** Opening EXERCISE INPUT block **
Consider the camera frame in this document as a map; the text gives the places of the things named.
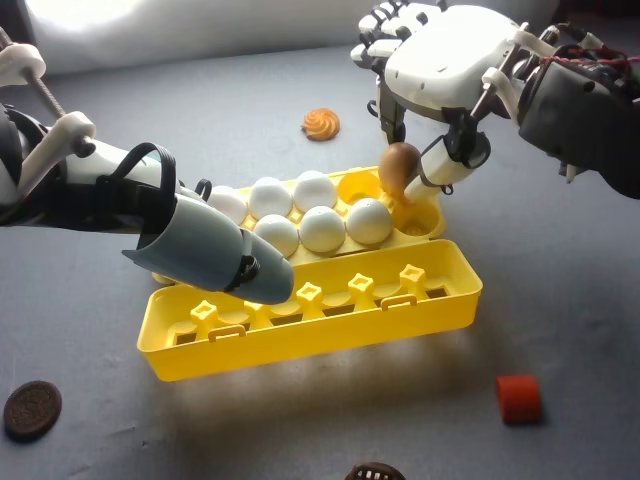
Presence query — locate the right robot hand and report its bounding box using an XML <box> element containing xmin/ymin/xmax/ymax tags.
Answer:
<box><xmin>349</xmin><ymin>0</ymin><xmax>521</xmax><ymax>207</ymax></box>

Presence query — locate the chocolate sandwich toy cookie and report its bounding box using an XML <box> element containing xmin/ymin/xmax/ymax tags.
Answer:
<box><xmin>3</xmin><ymin>381</ymin><xmax>63</xmax><ymax>442</ymax></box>

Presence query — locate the grey table cloth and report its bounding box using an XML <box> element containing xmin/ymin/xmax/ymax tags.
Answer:
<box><xmin>0</xmin><ymin>19</ymin><xmax>640</xmax><ymax>480</ymax></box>

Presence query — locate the white cloth backdrop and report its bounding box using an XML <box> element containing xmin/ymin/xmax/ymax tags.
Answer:
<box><xmin>22</xmin><ymin>0</ymin><xmax>561</xmax><ymax>76</ymax></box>

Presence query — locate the yellow plastic egg box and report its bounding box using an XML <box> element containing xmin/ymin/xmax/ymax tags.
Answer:
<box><xmin>136</xmin><ymin>165</ymin><xmax>485</xmax><ymax>384</ymax></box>

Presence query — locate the brown toy basket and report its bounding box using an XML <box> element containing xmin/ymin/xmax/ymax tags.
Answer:
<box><xmin>344</xmin><ymin>462</ymin><xmax>407</xmax><ymax>480</ymax></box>

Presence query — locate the red half-round block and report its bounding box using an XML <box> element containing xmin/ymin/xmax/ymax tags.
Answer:
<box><xmin>494</xmin><ymin>374</ymin><xmax>543</xmax><ymax>426</ymax></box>

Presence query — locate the orange swirl toy cookie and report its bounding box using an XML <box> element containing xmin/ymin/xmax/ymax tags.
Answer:
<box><xmin>300</xmin><ymin>107</ymin><xmax>342</xmax><ymax>143</ymax></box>

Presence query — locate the tan brown egg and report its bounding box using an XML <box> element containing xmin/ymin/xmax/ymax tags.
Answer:
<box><xmin>378</xmin><ymin>141</ymin><xmax>423</xmax><ymax>205</ymax></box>

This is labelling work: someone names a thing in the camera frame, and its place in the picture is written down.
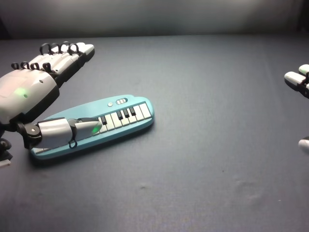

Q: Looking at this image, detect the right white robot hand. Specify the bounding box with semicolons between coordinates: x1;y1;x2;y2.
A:
284;63;309;155

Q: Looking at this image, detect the light blue toy piano keyboard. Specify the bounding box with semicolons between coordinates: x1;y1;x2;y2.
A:
30;94;155;160

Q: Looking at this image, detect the grey tablecloth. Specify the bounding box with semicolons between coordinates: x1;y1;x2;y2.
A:
0;33;309;232

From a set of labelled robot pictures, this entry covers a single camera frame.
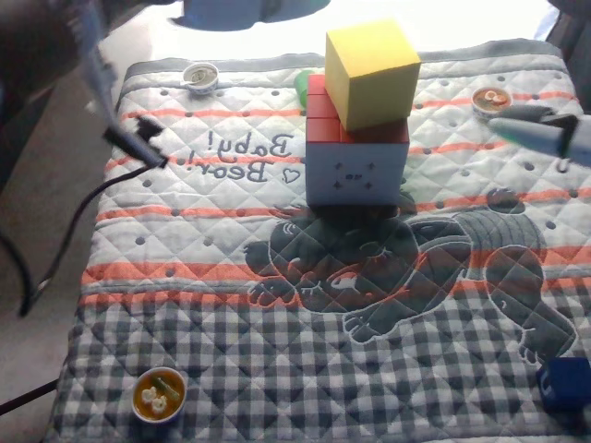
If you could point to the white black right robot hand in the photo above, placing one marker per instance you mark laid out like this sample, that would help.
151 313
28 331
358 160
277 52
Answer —
545 131

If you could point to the yellow block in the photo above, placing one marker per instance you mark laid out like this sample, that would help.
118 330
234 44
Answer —
374 78

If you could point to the Rubik's cube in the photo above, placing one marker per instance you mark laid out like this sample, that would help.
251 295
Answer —
355 171

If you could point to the blue block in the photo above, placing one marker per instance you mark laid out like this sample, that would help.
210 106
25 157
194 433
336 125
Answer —
568 385

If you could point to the toy noodle bowl with egg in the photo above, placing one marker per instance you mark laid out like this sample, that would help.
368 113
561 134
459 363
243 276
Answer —
490 101

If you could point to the grey quilt with printed bear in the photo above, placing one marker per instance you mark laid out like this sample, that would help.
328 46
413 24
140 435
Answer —
415 323

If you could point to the green toy cup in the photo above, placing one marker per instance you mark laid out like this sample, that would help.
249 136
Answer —
301 90

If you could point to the white blue toy teacup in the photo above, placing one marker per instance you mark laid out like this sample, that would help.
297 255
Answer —
200 79

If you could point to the orange toy soup bowl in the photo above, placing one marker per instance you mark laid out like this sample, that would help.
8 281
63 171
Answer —
159 394

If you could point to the dark fabric drape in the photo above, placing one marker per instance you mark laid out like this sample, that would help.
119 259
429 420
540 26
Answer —
32 60

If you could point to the black rod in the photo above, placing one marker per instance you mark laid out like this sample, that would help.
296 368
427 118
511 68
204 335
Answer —
23 399

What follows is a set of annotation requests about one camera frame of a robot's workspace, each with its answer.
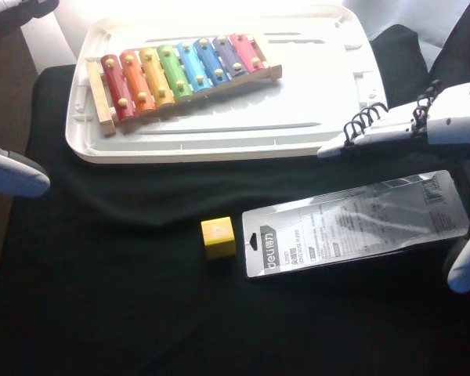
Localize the white plastic box lid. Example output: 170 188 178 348
64 2 391 165

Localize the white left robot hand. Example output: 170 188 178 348
0 0 60 197

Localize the rainbow wooden xylophone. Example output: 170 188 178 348
85 32 284 138

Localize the black table cloth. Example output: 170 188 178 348
0 23 470 376

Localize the yellow cube block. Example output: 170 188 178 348
201 216 237 261

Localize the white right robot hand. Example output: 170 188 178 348
316 79 470 295

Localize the clear Deli blister package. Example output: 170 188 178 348
241 169 470 280

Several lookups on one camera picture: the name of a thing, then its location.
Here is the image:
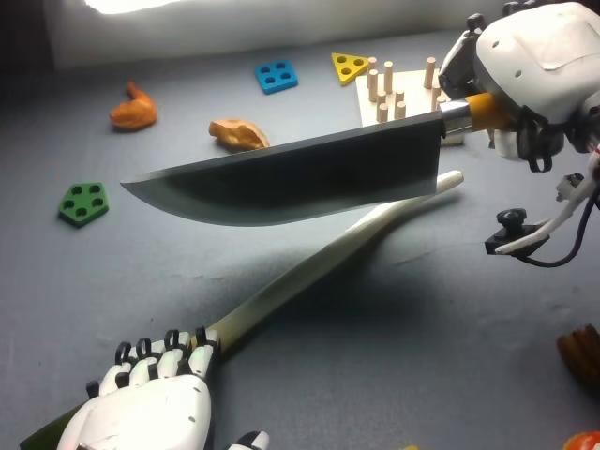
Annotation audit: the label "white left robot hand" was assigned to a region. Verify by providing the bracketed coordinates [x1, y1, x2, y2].
[55, 326, 271, 450]

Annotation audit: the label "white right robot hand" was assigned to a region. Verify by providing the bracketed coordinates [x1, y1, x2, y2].
[438, 0, 600, 174]

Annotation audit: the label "long pale leek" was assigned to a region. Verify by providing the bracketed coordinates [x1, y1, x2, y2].
[18, 171, 465, 450]

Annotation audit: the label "large knife with yellow handle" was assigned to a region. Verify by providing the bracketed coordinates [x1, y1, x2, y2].
[120, 91, 519, 228]

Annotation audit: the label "wooden peg board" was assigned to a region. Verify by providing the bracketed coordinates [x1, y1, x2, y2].
[354, 55, 466, 147]

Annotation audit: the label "yellow triangle block three holes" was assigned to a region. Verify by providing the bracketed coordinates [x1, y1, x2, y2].
[331, 52, 370, 87]

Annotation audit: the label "green pentagon block with holes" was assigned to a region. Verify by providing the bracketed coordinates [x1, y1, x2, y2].
[58, 182, 110, 230]

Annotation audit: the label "white backdrop sheet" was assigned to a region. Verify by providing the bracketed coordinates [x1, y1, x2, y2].
[44, 0, 507, 71]

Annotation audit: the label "blue square block four holes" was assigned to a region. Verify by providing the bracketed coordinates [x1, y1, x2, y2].
[254, 59, 300, 96]

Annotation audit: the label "grey table cloth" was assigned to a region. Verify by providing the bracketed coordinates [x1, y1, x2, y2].
[0, 30, 600, 450]

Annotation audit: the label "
** Closing EXERCISE INPUT block **
- **WHAT IS EXPECTED**: Every line above in which the word "detect" is present must be copied into the answer.

- **ANSWER SECTION**:
Q: Looking at this image, detect the right white robot hand. Specify the bounding box with semicolons between coordinates: x1;y1;x2;y2.
Q: Looking at this image, detect the light blue toy piano keyboard. Specify the bounding box with semicolons between coordinates: x1;y1;x2;y2.
Q: Looking at this image, detect the grey tablecloth. Specify the bounding box with semicolons between coordinates: x1;y1;x2;y2.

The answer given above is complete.